Data transmission period expense between Cache is added by step 4), and plus between main memory and the Cache of highest level Data transmission period expense, obtain the time overhead of regular memory access.

4. according to the method described in claim 3, in step 3), calculated between Cache according to the following formula and main memory and highest Data transmission period expense between the Cache of rank：

Ti=Ni*Size (CL)/Bi

5. according to right want 1 described in method, wherein described apply in the memory access stage is modeled according to the architectural feature Irregular memory access show that the time overhead of irregular memory access includes：

Step a) constructs Cache simulator according to the architectural feature, and construct the irregular memory access of the application Memory access sequence；Wherein, the input of the Cache simulator is memory access sequence, and output is the missing times of Cache at different levels.

Cache simulator described in the memory access sequence inputting of the irregular memory access of the application is obtained Cache's at different levels by step b) Missing times；

Step c) according between the missing times of Cache at different levels, Cache bandwidth and main memory and the Cache of highest level it Between bandwidth, the size of Cache Line, calculate between Cache and data between main memory and the Cache of highest level pass Defeated time overhead；

Data transmission period expense between Cache is added by step d), and plus between main memory and the Cache of highest level Data transmission period expense, obtain the time overhead of irregular memory access.

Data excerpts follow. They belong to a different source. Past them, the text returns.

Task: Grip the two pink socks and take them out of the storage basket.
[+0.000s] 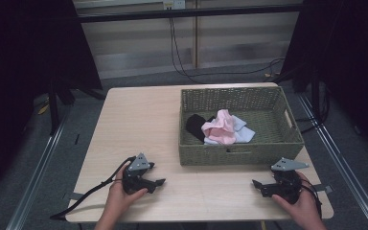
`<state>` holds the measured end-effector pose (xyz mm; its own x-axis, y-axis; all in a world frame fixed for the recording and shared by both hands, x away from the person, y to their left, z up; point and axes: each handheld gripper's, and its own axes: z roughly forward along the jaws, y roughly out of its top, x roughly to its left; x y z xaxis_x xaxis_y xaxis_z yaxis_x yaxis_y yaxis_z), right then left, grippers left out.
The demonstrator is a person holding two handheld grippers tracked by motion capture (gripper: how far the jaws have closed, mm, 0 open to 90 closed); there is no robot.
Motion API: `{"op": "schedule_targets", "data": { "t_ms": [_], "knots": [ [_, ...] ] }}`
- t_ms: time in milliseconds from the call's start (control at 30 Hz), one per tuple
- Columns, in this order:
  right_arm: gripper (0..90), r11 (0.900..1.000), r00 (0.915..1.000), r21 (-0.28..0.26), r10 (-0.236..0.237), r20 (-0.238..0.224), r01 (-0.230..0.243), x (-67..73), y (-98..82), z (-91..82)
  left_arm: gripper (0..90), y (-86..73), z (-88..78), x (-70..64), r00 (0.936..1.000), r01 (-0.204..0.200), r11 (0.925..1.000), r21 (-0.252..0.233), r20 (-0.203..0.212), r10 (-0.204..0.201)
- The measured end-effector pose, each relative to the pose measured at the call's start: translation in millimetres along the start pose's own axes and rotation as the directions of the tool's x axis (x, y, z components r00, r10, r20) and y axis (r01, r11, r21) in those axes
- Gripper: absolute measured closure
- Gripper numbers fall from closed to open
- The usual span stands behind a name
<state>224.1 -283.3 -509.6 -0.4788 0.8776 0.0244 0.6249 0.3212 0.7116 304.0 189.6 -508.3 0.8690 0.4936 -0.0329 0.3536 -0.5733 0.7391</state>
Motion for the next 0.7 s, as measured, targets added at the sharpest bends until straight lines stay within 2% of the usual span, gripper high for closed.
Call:
{"op": "schedule_targets", "data": {
  "t_ms": [200, 267, 333, 367, 467, 500, 600, 700],
  "knots": [
    [11.4, 1.000, 0.9998, 0.016, -0.017, -0.013, 0.017, -2.0, 2.3, 0.1, 22.1, 0.0, 0.3, -0.5, 1.0000, -0.001, 1.0000, -0.001, 0.006, 0.001],
    [13.5, 0.998, 0.9988, 0.062, 0.002, -0.048, 0.001, -4.0, 7.5, -2.4, 21.9, 0.1, 0.3, -0.3, 1.0000, -0.004, 1.0000, 0.000, 0.006, 0.004],
    [13.6, 0.998, 0.9978, 0.067, 0.007, -0.066, -0.003, -5.0, 8.8, -2.8, 21.9, 0.1, 0.2, -0.4, 1.0000, -0.003, 1.0000, 0.000, 0.006, 0.003],
    [14.0, 0.996, 0.9923, 0.087, 0.026, -0.121, -0.016, -7.0, 12.2, -3.8, 21.9, 0.1, 0.3, -0.4, 1.0000, -0.004, 1.0000, 0.000, 0.006, 0.004],
    [14.3, 0.994, 0.9873, 0.109, 0.032, -0.156, -0.015, -6.0, 15.4, -4.8, 21.8, 0.1, 0.3, -0.3, 1.0000, -0.004, 1.0000, 0.000, 0.007, 0.004],
    [14.8, 0.993, 0.9864, 0.120, 0.006, -0.164, 0.014, -3.5, 18.3, -6.2, 21.8, 0.1, 0.3, -0.3, 1.0000, -0.004, 1.0000, 0.000, 0.007, 0.004],
    [15.1, 0.990, 0.9840, 0.135, -0.005, -0.178, 0.030, -0.6, 21.2, -7.4, 21.8, 0.0, 0.3, -0.5, 1.0000, -0.003, 1.0000, 0.000, 0.006, 0.003],
    [16.8, 0.984, 0.9782, 0.165, -0.037, -0.205, 0.071, 2.9, 29.0, -11.7, 21.0, 0.1, 0.5, -0.6, 0.9999, -0.006, 1.0000, 0.002, 0.010, 0.006]
  ]
}}
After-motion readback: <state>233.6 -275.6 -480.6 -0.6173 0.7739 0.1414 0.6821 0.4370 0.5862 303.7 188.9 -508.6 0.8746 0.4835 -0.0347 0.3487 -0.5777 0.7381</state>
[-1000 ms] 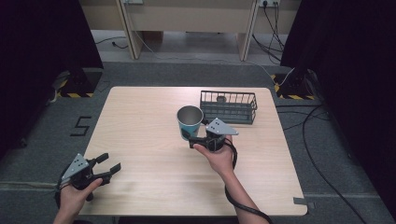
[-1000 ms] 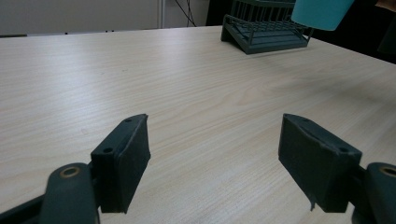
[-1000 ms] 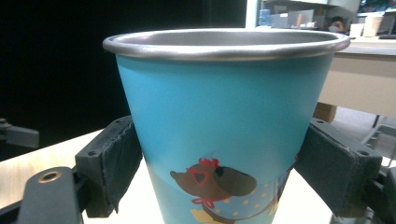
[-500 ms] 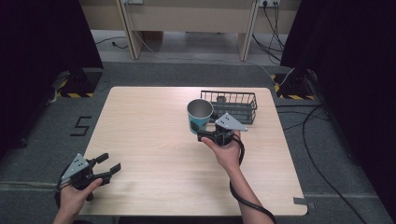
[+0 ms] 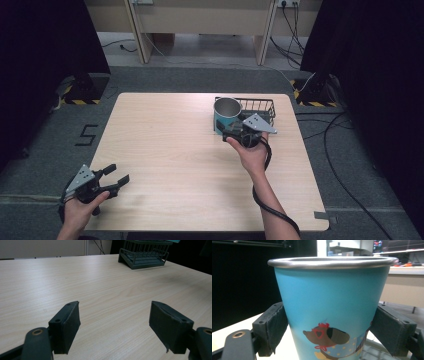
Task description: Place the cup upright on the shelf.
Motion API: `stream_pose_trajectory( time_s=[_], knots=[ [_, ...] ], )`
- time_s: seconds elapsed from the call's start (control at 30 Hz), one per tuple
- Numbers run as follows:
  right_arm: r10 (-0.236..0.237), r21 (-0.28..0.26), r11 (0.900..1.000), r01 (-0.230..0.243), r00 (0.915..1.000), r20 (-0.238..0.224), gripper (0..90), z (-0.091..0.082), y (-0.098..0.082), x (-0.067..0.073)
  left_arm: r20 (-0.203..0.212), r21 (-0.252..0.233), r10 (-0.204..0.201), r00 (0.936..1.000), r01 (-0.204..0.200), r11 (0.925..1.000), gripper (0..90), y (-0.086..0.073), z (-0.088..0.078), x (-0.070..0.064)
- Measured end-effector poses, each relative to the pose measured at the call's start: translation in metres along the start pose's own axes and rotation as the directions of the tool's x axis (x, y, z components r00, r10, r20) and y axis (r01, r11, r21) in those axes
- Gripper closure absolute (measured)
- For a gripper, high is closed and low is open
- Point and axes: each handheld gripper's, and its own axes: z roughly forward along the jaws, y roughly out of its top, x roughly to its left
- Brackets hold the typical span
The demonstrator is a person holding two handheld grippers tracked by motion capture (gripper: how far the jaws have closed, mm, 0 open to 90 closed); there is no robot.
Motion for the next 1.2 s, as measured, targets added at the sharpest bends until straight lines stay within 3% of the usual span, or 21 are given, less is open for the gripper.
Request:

6. according to the method described in claim 1, wherein, the time overhead for calculating the memory access stage of the application includes：

If irregular memory access is not present in the memory access stage in described apply, using the time overhead of regular memory access as the application The memory access stage time overhead；

If described apply in the memory access stage there are irregular memory access, by the time overhead of the regular memory access and the non-rule Then time overhead of the sum of the time overhead of memory access as the memory access stage of the application.

7. a kind of application performance prediction technique, including：

Application to be predicted is applied to the model that method of any of claims 1-6 is established, obtains described answer The time overhead of the time overhead of computations, the time overhead of access instruction and memory access stage；

Summed result is compared with the time overhead of the computations, using the greater therein as the pre- of the application Meter executes the time.

8. a kind of calculating equipment, including processor and memory, the memory are stored with instruction, when the processor executes institute The calculating equipment is made to execute such as method of any of claims 1-7 when stating instruction.